Without including the pictures, copy out every line below.

RECORDS FOR PROCESSING START

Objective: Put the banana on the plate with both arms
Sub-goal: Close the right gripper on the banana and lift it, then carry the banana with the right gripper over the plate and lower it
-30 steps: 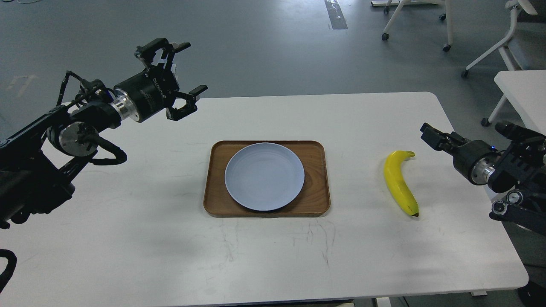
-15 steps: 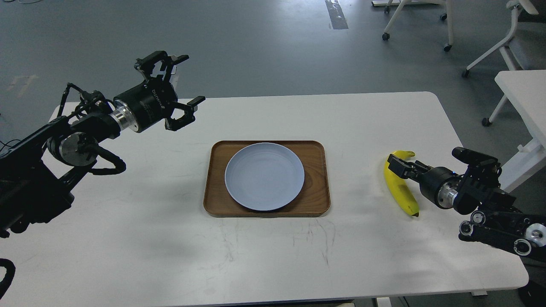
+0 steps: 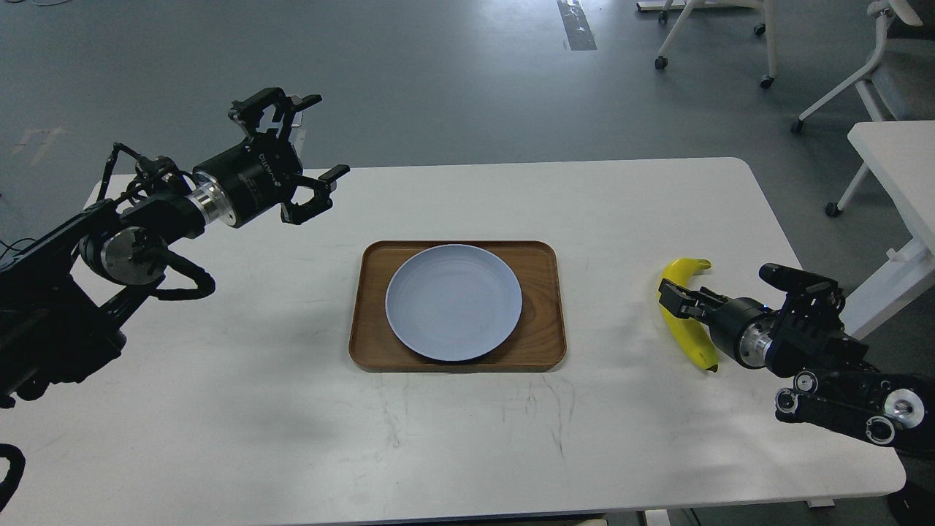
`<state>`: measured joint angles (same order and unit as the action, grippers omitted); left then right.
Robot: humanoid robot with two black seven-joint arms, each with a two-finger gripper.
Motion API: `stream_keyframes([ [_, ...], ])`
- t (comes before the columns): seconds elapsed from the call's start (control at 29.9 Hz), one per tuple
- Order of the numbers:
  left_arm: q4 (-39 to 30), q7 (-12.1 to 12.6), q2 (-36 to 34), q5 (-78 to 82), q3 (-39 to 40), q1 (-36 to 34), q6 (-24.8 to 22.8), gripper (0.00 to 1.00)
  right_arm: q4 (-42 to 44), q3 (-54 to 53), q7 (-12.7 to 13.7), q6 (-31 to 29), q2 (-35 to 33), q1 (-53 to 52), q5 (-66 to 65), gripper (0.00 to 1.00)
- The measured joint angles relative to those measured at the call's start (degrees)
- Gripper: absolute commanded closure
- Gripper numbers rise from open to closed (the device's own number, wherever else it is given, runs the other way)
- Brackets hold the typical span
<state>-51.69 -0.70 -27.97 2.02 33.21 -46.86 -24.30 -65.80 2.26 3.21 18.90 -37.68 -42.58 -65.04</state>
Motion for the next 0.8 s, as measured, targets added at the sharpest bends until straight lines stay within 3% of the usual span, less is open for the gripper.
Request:
stream_keyframes([
  [0.07,-0.01,0.0,-0.03,0.0,0.01,0.0,0.03,0.02,0.12,0.57,0.04,0.0,0.29,-0.02,0.0,0.57],
  [0.27,-0.08,0.0,-0.06,0.0,-0.11,0.01,0.31,0.02,0.78,2.88,0.05,0.32,0.65,-1.03,0.0,0.7],
  [0.5,-0.1,0.0,0.17,0.0,-0.17,0.12,0.58,0.02,0.41,2.64,-1.01,0.63,0.27,-4.56,0.27,0.73],
  [0.67,-0.09,0.0,0.06,0.03,-0.17,0.12,0.58,0.02,-0.7,4.91,-7.29,-0.13,1.52,-12.98,-0.22,0.73],
  [0.8,-0.09,0.0,-0.19,0.07,-0.17,0.12,0.57,0.02,0.24,13.72,-11.38,-3.01,7.68,-22.92,-0.29,0.73],
])
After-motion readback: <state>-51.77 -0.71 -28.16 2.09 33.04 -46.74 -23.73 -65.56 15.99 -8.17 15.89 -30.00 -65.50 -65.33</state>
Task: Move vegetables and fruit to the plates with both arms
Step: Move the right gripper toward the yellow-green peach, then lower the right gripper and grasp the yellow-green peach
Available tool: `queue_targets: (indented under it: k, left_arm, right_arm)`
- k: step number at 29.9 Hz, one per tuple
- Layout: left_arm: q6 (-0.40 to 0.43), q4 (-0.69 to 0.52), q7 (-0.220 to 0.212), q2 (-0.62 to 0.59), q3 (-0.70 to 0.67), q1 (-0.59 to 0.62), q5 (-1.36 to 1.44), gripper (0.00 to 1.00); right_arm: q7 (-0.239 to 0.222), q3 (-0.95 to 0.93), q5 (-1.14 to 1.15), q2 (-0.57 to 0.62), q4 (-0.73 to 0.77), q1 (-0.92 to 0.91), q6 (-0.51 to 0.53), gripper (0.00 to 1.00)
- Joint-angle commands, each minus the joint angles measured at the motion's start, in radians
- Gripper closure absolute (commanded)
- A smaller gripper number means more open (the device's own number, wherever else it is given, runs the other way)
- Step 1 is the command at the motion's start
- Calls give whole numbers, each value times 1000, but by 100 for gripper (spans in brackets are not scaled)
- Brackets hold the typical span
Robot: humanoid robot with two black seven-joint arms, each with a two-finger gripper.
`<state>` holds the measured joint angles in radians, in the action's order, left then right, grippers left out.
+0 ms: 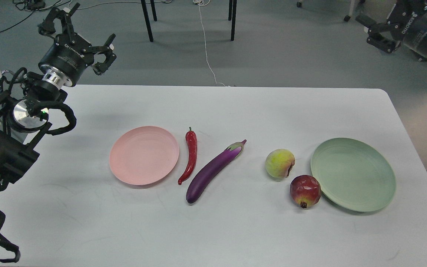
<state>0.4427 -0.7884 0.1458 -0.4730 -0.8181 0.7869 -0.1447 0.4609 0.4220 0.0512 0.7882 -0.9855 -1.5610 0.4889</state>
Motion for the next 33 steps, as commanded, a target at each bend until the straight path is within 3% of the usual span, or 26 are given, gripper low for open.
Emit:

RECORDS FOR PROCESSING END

● TASK RESPONSE
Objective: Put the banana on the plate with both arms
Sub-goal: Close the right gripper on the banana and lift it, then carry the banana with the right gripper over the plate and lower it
-30 steps: 
-15 steps: 
+0 steps: 
`<state>`: measured joint angles (same order and unit as the action, grippers omitted); left then right.
Robot: humanoid robot with two black seven-joint arms, each with a two-finger gripper.
Motion API: `stream_keyframes([ [_, ...], ])`
- t (comes before the columns): seconds elapsed from the call's start (control at 29.9 Hz), one per tuple
- Order of the numbers:
  left_arm: q4 (-39 to 30), q7 (-12.1 to 12.6), q2 (-36 to 34), q5 (-78 to 82), q3 (-39 to 40), q1 (-36 to 34), q6 (-24.8 to 22.8), gripper (0.00 to 1.00)
  right_arm: q4 (-42 to 44), q3 (-54 to 53), q7 (-12.7 to 13.7), q6 (-31 to 29), q2 (-35 to 33), q1 (-53 to 52), q5 (-66 to 65), gripper (0.00 to 1.00)
- The measured joint angles relative to those measured at the call's start (degrees)
- Gripper: absolute commanded closure
- Gripper numbers rise from open to closed (the device's own number, wherever else it is given, runs the other way)
- Brackets hold the typical span
<state>-51.69 -0.70 -27.97 2.02 33.21 -46.86 -24.30 -65.80 2.26 3.21 18.90 -37.68 -42.58 -65.04</state>
Motion for the next 0.8 s, as measured, targets added at the sharpest bends until straight lines stay within 3% of the usual span, less is open for the gripper.
Request:
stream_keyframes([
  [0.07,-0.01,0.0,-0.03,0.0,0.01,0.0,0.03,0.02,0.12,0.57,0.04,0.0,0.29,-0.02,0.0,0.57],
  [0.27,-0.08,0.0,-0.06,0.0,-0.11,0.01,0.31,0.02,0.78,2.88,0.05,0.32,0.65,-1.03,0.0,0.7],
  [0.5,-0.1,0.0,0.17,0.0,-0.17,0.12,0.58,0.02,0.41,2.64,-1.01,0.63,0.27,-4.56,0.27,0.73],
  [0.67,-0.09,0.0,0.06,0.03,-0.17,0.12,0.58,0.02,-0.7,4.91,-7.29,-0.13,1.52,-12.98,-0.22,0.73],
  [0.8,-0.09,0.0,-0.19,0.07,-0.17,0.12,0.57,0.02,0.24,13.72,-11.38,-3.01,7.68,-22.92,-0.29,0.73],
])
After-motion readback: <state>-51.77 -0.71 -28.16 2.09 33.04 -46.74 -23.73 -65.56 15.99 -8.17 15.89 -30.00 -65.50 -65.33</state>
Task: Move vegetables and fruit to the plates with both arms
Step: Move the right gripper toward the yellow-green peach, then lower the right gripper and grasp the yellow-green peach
Available tool: `queue_targets: (indented under it: k, left_arm, right_arm)`
- k: step number at 29.9 Hz, one per tuple
- Layout: left_arm: q6 (-0.40 to 0.43), q4 (-0.69 to 0.52), q7 (-0.220 to 0.212), q2 (-0.62 to 0.59), q3 (-0.70 to 0.67), q1 (-0.59 to 0.62), q5 (-1.36 to 1.44), gripper (0.00 to 1.00); right_arm: q7 (-0.239 to 0.222), q3 (-0.95 to 0.93), q5 (-1.14 to 1.15), q2 (-0.57 to 0.62), q4 (-0.73 to 0.77), q1 (-0.92 to 0.91), q6 (-0.51 to 0.53), gripper (0.00 to 1.00)
- Joint-angle commands, each minus the joint angles measured at the motion's start, in radians
- Gripper closure absolute (commanded)
- A smaller gripper number means more open (the device's own number, wherever else it is given, runs the other way)
- Step 1 is the command at the motion's start
- Calls give whole numbers, each value times 1000, but by 100 for gripper (spans in brackets are not scaled)
- Brackets hold the typical span
Robot: humanoid robot with two black seven-joint arms, each with a two-finger gripper.
`<state>` holds the measured joint angles in radians, in the action's order, left then right, grippers left out.
+0 ms: 
<state>0.4427 -0.7884 0.1458 -0.4730 -0.8181 0.7869 -0.1447 0.4609 0.4220 0.0512 0.7882 -0.9855 -1.5610 0.4889</state>
Motion for the next 33 steps, as commanded, a target at each bend until the straight path is within 3% of the usual span, or 26 are given, gripper low for open.
Emit:

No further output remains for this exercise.